* Task objective *
Set the material down again exactly, line by line, skipping each picture.
============
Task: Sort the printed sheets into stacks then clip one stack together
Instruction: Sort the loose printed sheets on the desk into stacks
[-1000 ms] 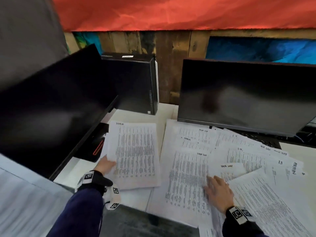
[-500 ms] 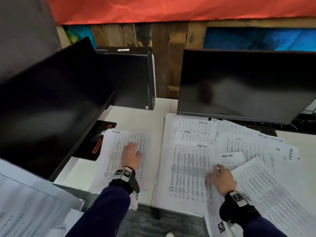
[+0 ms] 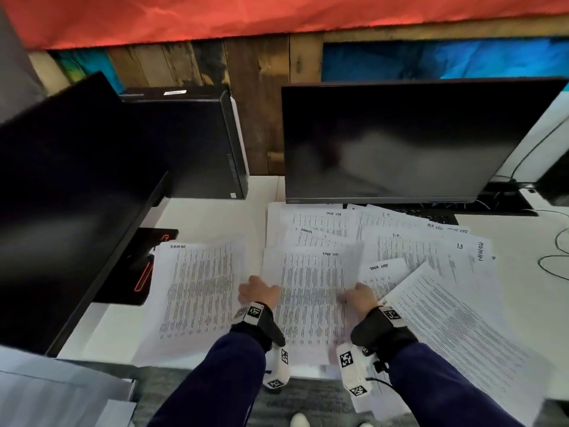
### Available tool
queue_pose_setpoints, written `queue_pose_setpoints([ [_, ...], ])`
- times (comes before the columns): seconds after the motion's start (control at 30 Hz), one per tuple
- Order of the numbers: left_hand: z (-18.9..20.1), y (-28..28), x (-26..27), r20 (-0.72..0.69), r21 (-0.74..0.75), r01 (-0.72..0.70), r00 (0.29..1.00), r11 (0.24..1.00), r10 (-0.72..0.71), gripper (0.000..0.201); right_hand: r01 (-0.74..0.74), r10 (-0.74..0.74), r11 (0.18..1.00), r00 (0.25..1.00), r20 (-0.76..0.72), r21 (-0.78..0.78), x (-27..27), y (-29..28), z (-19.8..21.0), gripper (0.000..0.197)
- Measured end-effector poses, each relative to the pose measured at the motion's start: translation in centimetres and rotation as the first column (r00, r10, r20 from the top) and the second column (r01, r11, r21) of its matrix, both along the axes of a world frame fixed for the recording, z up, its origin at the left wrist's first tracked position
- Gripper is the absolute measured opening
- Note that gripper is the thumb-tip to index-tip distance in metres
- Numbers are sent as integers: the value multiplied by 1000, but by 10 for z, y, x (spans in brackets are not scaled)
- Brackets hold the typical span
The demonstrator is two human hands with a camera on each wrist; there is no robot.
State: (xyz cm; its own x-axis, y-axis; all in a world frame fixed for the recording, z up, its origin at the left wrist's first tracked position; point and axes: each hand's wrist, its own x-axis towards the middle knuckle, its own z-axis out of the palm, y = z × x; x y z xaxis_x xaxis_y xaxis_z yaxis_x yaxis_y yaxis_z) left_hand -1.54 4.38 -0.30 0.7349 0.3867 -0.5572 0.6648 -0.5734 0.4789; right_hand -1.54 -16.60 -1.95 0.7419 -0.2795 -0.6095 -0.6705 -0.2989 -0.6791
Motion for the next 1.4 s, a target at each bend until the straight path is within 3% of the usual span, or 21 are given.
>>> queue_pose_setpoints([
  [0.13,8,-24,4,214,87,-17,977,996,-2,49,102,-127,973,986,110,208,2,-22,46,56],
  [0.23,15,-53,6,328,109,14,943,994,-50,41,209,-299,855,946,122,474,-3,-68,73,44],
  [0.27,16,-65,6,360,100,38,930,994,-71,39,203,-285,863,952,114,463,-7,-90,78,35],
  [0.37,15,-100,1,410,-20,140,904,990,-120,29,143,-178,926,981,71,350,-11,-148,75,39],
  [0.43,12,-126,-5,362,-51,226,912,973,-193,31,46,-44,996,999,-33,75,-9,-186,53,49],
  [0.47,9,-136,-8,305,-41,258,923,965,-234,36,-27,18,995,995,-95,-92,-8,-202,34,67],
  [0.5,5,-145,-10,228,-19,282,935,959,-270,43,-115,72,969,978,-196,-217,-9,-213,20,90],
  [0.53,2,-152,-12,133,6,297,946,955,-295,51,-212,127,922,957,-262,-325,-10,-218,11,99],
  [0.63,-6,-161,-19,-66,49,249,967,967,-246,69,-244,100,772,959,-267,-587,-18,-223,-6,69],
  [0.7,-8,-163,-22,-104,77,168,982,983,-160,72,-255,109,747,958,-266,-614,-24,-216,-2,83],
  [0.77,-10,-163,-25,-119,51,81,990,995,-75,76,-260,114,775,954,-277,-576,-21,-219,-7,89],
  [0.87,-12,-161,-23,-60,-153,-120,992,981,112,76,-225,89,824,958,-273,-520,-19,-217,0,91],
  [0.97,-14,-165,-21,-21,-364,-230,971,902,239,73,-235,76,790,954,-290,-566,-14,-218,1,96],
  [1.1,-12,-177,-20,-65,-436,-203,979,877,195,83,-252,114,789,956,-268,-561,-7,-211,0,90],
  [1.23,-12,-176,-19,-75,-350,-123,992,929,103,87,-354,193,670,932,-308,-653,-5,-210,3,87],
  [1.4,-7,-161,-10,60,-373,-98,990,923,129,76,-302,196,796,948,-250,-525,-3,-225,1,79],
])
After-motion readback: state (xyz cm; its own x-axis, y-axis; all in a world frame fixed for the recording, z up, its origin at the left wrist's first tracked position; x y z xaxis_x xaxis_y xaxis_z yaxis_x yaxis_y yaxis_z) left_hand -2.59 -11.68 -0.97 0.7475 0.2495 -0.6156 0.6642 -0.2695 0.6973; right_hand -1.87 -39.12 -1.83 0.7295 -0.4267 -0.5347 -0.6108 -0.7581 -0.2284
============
* Answer section *
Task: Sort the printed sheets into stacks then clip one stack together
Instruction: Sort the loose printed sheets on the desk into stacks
[-1000 ms] 
[-500 ms] 
[+0 ms] 
### Available tool
queue_pose_setpoints, written `queue_pose_setpoints([ [_, ...], ])`
- times (comes before the columns): seconds after the motion's start (control at 30 Hz), one per tuple
- Order of the numbers: left_hand: z (-18.9..20.1), y (-28..28), x (-26..27), r20 (-0.72..0.69), r21 (-0.74..0.75), r01 (-0.72..0.70), r00 (0.29..1.00), r11 (0.24..1.00), r10 (-0.72..0.71), gripper (0.000..0.201); right_hand: r01 (-0.74..0.74), r10 (-0.74..0.74), r11 (0.18..1.00), r00 (0.25..1.00), r20 (-0.76..0.72), r21 (-0.78..0.78), x (-27..27), y (-29..28), z (-19.8..21.0), gripper (0.000..0.197)
- Measured end-effector poses, each relative to the pose measured at the motion's start: translation in centimetres and rotation as the first column (r00, r10, r20 from the top) and the second column (r01, r11, r21) of its matrix, both along the axes of a world frame fixed for the recording, z up, its origin at the left wrist's first tracked position
- Gripper is the absolute measured opening
- Note that gripper is the thumb-tip to index-tip distance in metres
- Numbers are sent as integers: the value multiplied by 1000, but by 10 for z, y, x (spans in brackets are not scaled)
- Brackets hold the typical span
The demonstrator is two human hands with a camera on each wrist; there is no robot.
State: (xyz cm; its own x-axis, y-axis; all in a world frame fixed for the recording, z up, its origin at the left wrist's first tracked position; point and axes: each hand's wrist, its own x-axis towards the middle knuckle, its own z-axis out of the palm, y = z × x; x y z xaxis_x xaxis_y xaxis_z yaxis_x yaxis_y yaxis_z) left_hand -1.54 4.38 -0.30 0.7349 0.3867 -0.5572 0.6648 -0.5734 0.4789; right_hand -1.54 -16.60 -1.95 0.7419 -0.2795 -0.6095 -0.6705 -0.2989 -0.6791
Motion for the next 1.4 s, a target at each bend until the straight path is within 3% of the usual span, or 21 are given.
>>> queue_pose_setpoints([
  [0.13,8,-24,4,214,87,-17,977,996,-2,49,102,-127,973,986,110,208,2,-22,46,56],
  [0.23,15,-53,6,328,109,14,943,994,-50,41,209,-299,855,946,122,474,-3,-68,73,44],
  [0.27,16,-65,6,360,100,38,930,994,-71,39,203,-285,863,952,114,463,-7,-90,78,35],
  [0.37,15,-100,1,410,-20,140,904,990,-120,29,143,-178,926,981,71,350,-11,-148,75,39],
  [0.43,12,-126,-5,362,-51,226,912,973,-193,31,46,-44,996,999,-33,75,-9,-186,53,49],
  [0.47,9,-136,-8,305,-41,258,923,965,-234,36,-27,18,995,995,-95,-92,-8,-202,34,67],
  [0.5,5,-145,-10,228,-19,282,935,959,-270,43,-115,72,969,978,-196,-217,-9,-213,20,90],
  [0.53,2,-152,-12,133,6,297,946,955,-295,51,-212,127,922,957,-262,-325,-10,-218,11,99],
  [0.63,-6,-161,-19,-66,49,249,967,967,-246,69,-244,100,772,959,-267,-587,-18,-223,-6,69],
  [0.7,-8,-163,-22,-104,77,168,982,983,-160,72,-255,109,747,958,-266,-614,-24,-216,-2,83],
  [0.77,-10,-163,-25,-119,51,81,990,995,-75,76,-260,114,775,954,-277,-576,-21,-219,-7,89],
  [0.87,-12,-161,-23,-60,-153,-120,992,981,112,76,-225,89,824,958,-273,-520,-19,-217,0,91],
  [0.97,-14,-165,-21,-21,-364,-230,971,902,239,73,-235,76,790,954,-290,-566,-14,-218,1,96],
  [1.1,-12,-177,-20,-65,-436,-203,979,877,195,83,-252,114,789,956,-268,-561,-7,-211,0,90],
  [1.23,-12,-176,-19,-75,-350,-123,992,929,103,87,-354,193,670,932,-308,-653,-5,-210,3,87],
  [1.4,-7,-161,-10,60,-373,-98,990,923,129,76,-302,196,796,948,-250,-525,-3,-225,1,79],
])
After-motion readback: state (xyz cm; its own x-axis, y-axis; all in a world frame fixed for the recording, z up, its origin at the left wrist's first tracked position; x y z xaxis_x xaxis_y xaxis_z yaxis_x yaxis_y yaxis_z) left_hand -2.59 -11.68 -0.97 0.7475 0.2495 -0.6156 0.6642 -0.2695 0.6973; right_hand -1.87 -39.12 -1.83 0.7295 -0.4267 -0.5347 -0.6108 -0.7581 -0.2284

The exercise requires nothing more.